Жили старики там годами – до смерти. Больница была на бюджете Минздрава, того самого, замминистра которого предлагал мне бороться с системой. Бюджет был нищенский, и работали только несколько сотрудников – кстати, все они были энтузиасты или инвалиды.
Работать в такой больнице было и физически, и психологически тяжело – копеечная зарплата, украсть нечего, нищие больные, никому не нужные, выброшенные из жизни старики. Да еще далеко от любого транспорта.
Еда у пациентов – минимально возможная, чтобы не умерли с голоду. Ничего не отщипнуть.
Стирали белье и исподнее лежачих вручную. Сушили на веревках на улице. Я оставила маму там и потеряла сон. Было лето, я жила на даче с внуком.
Мне нужно было готовить доклад на сорок минут перед тысячной аудиторией на непонятном английском. В пять утра я оставляла внука на попечение подруги, которая сидела на даче со своей внучкой, ехала на электричке, потом на метро, потом на сельском автобусе. С сумками, полными еды и фруктов для маминых соседок по палате, тащилась пешком три километра до этого кошмарного барака. Мама была спокойна, пользовалась уважением, привычным в народе по отношению к учительнице, и даже бывала недовольна, что я угощаю ее соседок.
Помню, одну слепую лежачую старушку я спросила, не хочет ли она банан.
А та спросила, что это такое – банан. И недоуменно жевала беззубым ртом душистую мякоть.

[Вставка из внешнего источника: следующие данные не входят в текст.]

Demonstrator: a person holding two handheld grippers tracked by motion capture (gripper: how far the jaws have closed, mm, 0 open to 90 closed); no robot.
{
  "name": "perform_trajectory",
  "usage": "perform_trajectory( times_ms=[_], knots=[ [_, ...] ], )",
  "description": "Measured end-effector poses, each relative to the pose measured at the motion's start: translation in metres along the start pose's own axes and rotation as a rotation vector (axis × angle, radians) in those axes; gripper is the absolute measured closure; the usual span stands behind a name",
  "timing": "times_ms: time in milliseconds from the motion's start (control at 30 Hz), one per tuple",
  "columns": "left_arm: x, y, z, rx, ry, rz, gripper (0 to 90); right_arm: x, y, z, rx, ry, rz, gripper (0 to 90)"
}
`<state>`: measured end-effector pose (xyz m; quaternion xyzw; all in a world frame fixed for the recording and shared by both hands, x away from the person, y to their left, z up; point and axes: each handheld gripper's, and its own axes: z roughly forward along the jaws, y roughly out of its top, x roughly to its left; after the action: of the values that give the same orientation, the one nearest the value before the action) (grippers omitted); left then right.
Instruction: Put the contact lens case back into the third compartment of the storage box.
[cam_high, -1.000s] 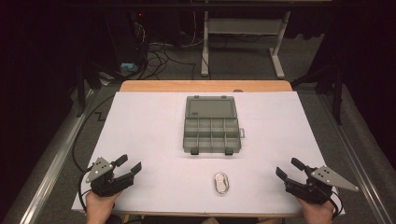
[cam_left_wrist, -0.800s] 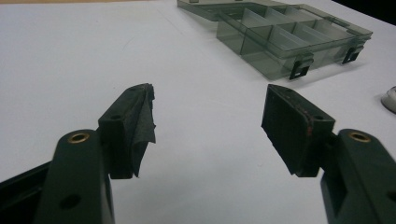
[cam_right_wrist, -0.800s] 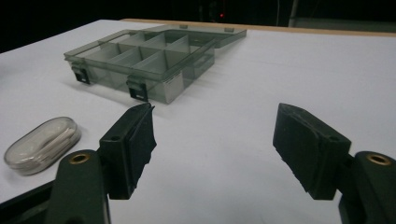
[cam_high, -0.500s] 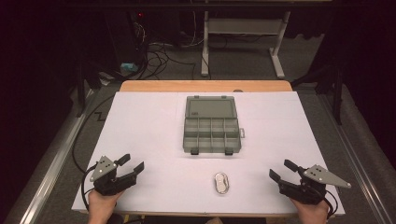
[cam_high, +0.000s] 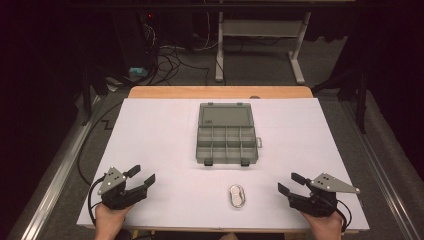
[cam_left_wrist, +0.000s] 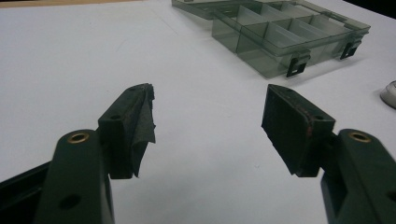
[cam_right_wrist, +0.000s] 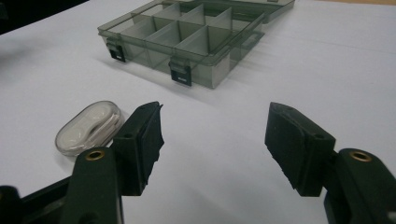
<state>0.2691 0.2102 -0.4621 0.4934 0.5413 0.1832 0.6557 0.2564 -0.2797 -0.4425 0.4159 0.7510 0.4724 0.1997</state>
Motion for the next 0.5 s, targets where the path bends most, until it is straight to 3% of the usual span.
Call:
perform_trajectory(
  times_ms=[300, 500],
  knots=[
    [0.0, 0.0, 0.0, 0.001, 0.0, 0.0, 34.3, 0.01, 0.004, 0.009, 0.037, 0.021, -0.01, 42.5],
    [0.0, 0.0, 0.0, 0.001, 0.001, 0.001, 34.3, 0.014, 0.007, 0.015, 0.072, 0.043, 0.008, 43.5]
  ],
)
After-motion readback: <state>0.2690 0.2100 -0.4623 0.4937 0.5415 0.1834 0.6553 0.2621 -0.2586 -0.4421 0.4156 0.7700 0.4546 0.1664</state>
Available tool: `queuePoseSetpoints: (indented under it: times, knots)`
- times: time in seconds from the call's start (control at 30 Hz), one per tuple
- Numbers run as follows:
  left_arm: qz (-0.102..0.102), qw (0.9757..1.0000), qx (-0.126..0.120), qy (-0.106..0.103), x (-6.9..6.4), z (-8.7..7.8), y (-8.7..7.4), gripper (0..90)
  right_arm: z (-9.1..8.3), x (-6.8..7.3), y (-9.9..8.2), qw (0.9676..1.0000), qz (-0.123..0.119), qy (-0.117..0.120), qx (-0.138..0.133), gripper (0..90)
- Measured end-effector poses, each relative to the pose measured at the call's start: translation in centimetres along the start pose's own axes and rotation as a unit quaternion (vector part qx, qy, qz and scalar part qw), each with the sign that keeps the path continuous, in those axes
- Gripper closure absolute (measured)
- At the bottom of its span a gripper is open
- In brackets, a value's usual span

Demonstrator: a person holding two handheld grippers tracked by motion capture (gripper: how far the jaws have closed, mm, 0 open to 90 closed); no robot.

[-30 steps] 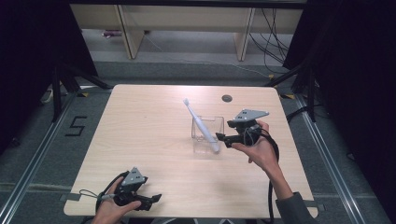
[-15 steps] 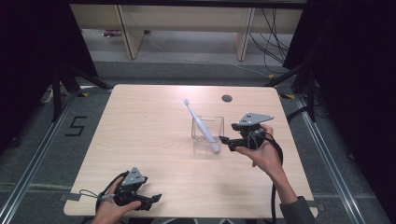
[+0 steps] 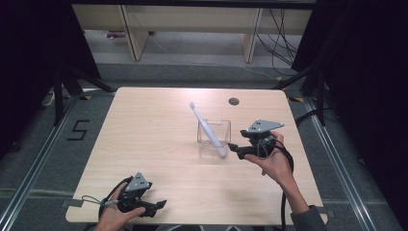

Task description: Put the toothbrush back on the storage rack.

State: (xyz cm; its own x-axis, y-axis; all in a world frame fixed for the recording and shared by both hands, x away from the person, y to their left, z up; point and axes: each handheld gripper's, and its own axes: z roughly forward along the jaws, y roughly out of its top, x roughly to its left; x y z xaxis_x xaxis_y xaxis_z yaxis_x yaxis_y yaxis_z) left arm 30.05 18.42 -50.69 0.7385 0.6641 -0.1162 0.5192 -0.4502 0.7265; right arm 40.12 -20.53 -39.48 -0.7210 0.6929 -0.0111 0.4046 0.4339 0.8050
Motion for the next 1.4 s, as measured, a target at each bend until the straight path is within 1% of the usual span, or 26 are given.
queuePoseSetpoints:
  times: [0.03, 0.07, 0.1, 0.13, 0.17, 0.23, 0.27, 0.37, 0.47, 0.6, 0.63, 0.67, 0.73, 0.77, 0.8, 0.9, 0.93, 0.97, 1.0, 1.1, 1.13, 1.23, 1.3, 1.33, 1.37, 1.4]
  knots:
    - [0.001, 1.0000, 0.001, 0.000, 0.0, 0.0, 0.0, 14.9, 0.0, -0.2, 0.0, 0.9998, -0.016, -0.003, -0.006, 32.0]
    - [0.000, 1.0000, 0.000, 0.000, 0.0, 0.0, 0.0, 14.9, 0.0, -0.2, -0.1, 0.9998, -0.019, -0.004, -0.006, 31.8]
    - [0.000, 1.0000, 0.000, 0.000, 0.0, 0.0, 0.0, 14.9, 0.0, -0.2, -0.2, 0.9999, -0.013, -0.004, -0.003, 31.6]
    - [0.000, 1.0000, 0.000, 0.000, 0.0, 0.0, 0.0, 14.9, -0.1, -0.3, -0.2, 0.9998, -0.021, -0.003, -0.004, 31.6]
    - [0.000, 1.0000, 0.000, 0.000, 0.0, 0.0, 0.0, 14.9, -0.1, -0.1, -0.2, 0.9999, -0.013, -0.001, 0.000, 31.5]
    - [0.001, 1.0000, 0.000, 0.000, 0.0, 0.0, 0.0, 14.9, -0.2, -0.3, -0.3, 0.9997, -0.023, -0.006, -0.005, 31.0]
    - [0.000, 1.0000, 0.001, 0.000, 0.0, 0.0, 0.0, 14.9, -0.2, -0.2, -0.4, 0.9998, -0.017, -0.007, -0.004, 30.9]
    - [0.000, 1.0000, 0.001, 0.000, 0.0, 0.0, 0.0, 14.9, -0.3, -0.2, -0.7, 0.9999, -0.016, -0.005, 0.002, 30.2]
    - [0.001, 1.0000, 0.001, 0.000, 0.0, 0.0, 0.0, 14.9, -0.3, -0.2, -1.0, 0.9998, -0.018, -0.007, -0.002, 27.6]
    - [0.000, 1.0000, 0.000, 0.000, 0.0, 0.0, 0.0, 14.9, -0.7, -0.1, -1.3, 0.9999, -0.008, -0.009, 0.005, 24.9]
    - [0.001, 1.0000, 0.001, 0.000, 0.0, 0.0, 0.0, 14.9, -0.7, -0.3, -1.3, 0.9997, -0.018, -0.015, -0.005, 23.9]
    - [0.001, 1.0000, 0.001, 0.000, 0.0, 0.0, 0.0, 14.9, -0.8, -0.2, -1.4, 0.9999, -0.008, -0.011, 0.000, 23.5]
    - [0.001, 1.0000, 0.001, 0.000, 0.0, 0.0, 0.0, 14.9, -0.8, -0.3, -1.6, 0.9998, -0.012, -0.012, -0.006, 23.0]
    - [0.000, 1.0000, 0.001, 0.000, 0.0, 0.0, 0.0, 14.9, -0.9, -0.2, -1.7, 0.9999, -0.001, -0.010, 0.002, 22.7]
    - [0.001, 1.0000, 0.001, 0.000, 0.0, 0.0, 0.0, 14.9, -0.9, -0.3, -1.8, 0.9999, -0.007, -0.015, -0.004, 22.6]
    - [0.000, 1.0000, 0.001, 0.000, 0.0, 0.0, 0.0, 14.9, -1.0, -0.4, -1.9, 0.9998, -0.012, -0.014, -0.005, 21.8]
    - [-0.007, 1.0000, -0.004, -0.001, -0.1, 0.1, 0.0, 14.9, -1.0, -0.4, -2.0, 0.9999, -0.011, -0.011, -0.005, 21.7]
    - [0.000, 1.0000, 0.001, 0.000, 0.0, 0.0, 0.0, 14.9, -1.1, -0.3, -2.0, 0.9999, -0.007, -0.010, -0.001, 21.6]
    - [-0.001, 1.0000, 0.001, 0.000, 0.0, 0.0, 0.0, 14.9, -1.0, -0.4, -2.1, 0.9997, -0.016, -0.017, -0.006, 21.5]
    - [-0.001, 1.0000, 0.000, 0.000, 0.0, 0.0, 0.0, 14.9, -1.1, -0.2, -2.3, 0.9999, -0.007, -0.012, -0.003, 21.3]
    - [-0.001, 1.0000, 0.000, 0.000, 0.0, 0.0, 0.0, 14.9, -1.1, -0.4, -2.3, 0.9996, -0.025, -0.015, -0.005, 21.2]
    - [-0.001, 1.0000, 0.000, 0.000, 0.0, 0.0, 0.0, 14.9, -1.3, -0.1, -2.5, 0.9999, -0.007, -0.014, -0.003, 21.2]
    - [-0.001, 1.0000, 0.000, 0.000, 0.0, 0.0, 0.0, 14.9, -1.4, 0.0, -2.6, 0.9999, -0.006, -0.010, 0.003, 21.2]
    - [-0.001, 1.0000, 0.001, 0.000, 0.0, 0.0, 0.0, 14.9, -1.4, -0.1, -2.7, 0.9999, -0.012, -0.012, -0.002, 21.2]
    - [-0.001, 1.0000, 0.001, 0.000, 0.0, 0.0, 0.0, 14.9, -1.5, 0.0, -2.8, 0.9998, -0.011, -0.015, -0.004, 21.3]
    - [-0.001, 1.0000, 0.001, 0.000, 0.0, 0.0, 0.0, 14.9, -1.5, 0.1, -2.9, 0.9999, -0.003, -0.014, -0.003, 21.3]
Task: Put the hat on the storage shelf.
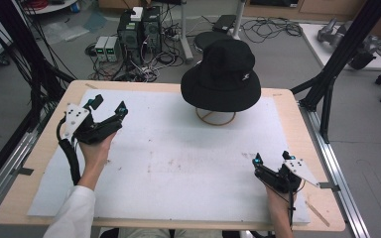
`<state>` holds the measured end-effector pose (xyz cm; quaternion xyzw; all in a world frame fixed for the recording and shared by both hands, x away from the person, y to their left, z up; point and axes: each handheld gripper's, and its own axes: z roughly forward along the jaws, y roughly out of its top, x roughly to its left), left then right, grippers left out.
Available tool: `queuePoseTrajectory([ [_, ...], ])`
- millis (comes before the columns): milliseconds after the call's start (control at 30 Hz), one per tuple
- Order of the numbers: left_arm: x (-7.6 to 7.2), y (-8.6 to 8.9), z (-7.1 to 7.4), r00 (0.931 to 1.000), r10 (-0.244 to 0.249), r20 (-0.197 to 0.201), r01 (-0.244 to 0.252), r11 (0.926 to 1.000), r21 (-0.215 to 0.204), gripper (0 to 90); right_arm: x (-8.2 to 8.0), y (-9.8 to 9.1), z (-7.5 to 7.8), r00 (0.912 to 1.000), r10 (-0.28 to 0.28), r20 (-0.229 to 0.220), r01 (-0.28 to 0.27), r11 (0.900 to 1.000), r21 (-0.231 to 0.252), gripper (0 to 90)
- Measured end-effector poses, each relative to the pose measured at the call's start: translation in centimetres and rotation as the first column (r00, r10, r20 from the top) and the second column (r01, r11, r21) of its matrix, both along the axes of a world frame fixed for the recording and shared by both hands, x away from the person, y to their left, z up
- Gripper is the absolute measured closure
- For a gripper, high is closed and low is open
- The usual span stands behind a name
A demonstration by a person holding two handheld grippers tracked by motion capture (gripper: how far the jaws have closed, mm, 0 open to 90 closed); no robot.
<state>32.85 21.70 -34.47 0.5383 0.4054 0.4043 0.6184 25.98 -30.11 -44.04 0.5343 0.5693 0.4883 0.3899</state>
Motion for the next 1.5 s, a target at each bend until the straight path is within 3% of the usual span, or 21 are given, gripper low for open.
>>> queuePoseTrajectory([
  [133, -1.0, 0.8, -0.7, 0.9989, 0.038, 0.027, -0.038, 0.9991, 0.016, 21.1, 0.0, -0.1, 0.0, 1.0, -0.003, 0.0, 0.003, 1.0, -0.001, 4.2],
  [433, -1.8, 3.2, -2.0, 0.9952, 0.098, -0.003, -0.098, 0.9952, -0.009, 20.5, 0.1, 0.0, 0.0, 1.0, -0.007, 0.005, 0.007, 1.0, -0.001, 4.2],
  [700, -3.0, 4.3, -3.1, 0.9934, 0.114, 0.015, -0.114, 0.9935, -0.001, 20.5, 0.0, -0.1, 0.1, 0.9998, -0.015, 0.008, 0.015, 0.9998, 0.016, 4.2],
  [1067, -5.0, 7.0, -6.6, 0.978, 0.204, -0.046, -0.204, 0.9789, -0.008, 20.5, 0.0, 0.0, 0.1, 0.9999, -0.011, 0.013, 0.01, 0.9999, 0.001, 4.2],
  [1200, -5.4, 7.8, -7.1, 0.9782, 0.192, -0.079, -0.196, 0.9799, -0.038, 20.4, 0.0, 0.0, 0.1, 0.9999, -0.01, 0.012, 0.01, 0.9999, 0.003, 4.2],
  [1367, -6.3, 8.3, -7.4, 0.9799, 0.182, -0.081, -0.184, 0.9827, -0.019, 20.4, -0.2, -0.1, 0.1, 0.9999, -0.01, 0.011, 0.01, 0.9998, 0.016, 4.2],
  [1500, -6.7, 8.7, -7.9, 0.9772, 0.191, -0.094, -0.193, 0.9812, -0.014, 20.4, -0.1, -0.1, 0.1, 0.9999, -0.009, 0.011, 0.009, 0.9998, 0.017, 4.2],
])
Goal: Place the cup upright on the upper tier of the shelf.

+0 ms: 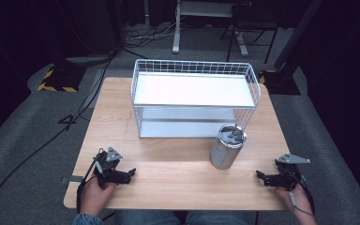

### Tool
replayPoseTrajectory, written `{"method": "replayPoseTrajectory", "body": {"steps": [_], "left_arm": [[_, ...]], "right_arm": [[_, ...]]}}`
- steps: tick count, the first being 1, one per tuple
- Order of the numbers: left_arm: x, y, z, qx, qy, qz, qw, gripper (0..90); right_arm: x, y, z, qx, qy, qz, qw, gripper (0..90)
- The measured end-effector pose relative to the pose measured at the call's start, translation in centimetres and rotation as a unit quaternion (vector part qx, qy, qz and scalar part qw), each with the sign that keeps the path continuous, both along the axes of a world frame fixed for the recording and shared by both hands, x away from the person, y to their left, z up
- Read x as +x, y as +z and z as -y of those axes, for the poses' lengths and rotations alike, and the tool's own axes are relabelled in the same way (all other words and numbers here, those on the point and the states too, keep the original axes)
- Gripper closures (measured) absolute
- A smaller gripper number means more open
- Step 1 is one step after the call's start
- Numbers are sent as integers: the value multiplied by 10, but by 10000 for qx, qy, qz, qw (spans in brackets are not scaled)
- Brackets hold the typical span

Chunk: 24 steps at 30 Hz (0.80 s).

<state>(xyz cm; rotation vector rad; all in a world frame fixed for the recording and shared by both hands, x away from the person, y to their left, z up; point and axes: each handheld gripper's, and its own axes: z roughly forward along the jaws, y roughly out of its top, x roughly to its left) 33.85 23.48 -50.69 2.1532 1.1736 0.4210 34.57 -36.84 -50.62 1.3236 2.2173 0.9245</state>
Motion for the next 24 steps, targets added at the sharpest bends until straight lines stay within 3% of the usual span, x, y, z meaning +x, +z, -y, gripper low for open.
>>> {"method": "replayPoseTrajectory", "body": {"steps": [2, 9, 15, 24], "left_arm": [[0, 0, 0, -7, 16, -20, 10000, 9], [2, 0, 0, 2, 56, -6, 10000, 9], [2, 0, 0, -6, 69, -14, 10000, 9], [2, 0, 0, -5, 71, -13, 10000, 9]], "right_arm": [[-1, 0, 1, 6, -91, -19, 10000, 6], [-2, 4, 5, -20, 65, -190, 9998, 5], [-5, 19, 6, 75, 80, 61, 9999, 0], [-14, 42, -6, 225, 217, 199, 9993, 0]]}}
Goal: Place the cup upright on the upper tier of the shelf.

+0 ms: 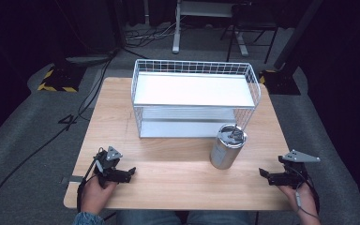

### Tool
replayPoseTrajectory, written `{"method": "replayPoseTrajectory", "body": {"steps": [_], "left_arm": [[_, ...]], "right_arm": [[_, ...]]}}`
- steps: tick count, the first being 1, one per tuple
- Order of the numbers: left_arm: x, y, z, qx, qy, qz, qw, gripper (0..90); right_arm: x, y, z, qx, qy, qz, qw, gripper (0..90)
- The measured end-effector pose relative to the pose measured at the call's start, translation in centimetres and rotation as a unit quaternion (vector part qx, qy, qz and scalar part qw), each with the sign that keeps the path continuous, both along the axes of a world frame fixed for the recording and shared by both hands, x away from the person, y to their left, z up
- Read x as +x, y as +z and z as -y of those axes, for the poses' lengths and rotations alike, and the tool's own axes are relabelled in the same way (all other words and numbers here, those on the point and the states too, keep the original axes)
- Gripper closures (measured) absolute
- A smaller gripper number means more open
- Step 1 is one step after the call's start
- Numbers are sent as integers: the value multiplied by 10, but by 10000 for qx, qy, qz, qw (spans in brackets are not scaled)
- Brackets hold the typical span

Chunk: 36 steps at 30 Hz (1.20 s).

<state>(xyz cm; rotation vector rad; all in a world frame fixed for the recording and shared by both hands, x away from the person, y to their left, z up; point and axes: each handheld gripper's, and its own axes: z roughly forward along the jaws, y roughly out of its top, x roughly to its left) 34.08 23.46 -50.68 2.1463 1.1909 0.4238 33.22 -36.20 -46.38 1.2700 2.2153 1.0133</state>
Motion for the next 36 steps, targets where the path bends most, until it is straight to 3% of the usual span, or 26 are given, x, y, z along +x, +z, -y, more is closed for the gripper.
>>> {"method": "replayPoseTrajectory", "body": {"steps": [14, 22, 36], "left_arm": [[0, 0, 0, 8, -6, 3, 10000, 9], [0, 0, 0, 8, -6, 3, 10000, 9], [0, 0, 0, 7, -3, 3, 10000, 9]], "right_arm": [[-11, 43, -27, 173, 495, 370, 9979, 0], [-7, 51, -39, 79, 644, 426, 9970, 0], [10, 60, -82, 132, 1221, 449, 9914, 0]]}}
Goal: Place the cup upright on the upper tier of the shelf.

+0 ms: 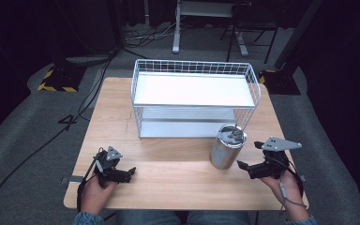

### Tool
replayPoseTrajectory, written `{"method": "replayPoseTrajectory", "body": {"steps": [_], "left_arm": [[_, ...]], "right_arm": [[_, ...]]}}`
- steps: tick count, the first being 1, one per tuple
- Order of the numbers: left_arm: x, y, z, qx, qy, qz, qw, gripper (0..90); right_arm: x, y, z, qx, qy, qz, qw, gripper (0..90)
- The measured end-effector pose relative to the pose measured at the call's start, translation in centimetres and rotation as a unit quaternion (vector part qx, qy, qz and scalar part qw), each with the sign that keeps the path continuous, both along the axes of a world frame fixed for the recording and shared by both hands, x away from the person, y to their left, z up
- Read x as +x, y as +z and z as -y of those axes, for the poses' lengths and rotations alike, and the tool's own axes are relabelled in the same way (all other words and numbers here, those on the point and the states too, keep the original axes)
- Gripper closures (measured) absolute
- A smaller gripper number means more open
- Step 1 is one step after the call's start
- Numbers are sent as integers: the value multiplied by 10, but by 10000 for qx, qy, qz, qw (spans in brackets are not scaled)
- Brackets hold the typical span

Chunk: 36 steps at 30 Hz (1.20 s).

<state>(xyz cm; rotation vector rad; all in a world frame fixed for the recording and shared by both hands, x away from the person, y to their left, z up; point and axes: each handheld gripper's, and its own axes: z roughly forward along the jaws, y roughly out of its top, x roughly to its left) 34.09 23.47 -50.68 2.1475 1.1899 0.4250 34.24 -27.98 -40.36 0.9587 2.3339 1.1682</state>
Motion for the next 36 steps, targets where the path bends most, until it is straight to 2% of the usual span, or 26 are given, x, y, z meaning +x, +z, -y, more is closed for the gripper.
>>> {"method": "replayPoseTrajectory", "body": {"steps": [13, 23, 36], "left_arm": [[0, 0, 0, -6, 2, -5, 10000, 9], [0, 0, 0, -7, 3, -4, 10000, 9], [0, 0, 0, 3, 2, -12, 10000, 9]], "right_arm": [[17, -5, -23, 223, 260, -101, 9994, 0], [35, -18, -35, 390, 180, -65, 9991, 0], [47, -34, -43, 761, 181, 64, 9969, 1]]}}
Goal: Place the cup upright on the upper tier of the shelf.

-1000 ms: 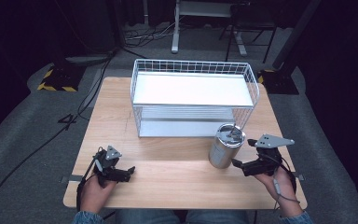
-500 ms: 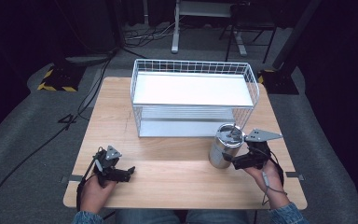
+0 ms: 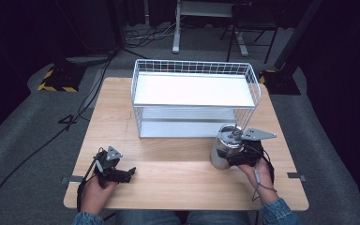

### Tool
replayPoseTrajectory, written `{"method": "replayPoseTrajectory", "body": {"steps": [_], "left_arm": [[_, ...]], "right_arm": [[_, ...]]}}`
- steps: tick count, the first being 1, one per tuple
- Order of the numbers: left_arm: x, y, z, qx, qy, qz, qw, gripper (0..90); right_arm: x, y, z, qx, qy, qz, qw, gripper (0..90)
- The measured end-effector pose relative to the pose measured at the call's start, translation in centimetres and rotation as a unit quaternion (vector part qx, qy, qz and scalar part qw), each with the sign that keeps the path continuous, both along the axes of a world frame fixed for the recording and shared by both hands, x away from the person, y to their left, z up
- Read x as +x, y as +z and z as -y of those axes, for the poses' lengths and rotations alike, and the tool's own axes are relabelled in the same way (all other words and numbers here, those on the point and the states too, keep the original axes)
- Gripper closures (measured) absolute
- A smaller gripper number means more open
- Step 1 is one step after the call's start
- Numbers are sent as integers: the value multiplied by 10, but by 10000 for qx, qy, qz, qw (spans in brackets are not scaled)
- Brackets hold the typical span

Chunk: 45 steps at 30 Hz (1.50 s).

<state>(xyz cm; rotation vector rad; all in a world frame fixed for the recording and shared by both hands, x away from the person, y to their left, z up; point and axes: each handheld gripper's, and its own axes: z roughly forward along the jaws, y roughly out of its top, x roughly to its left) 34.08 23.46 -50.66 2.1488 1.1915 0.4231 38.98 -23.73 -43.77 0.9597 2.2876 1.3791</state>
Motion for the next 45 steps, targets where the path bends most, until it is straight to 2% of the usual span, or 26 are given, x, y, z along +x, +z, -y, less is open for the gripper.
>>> {"method": "replayPoseTrajectory", "body": {"steps": [15, 27, 29, 45], "left_arm": [[0, 0, 0, -6, 0, 9, 10000, 9], [0, 0, 0, -9, 1, 8, 10000, 9], [0, 0, 0, -10, 1, 8, 10000, 9], [0, 0, 0, -9, 2, 9, 10000, 9]], "right_arm": [[0, -2, -2, -105, 13, 126, 9999, 26], [-2, 7, -5, -265, 20, 30, 9996, 34], [-4, 15, -6, -332, 40, 44, 9994, 34], [-11, 58, -6, -284, 141, 102, 9994, 35]]}}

Вскоре нужные бумаги были собраны, и я перевезла маму в отличный элитный пансионат, в двухместную большую комнату с лоджией.
Устроила маму и улетела в Японию на Конгресс. Оттуда – в Штаты к мужу. И задержалась там надолго. Но за маму я была спокойна. Она была под надзором: сыта, относительно ухожена и в безопасности.
Ее немаленькая пенсия шла пансионату. Звонила я ей еженедельно, платила за дополнительный уход, даже говорила с ней иногда, пока однажды какая-то медсестра или нянечка не крикнула грубо мне в трубку: «Что вы звоните? Она совсем дурочка, ничего не понимает». И бросила трубку. Я долго не могла прийти в себя. Но как врач понимала, что все правильно.
Мама доживала в хороших, в отличие от тысяч других стариков, условиях. Хотя и без дочери рядом. Родных у нас не было.
Конечно, маму я больше не увидела.
Я застряла без подтвержденной визы в Америке, без которой выезд из страны невозможен. Вернее, въезд потом обратно, после выезда. Ждала ее продления долго.
А у нас там уже был дом, и муж сам не умел жить без женского ухода, был избалован пятью женами.
Короче, знаю, что я плохая дочь, но мучилась из-за этого и до сих пор испытываю чувство вины перед матерью.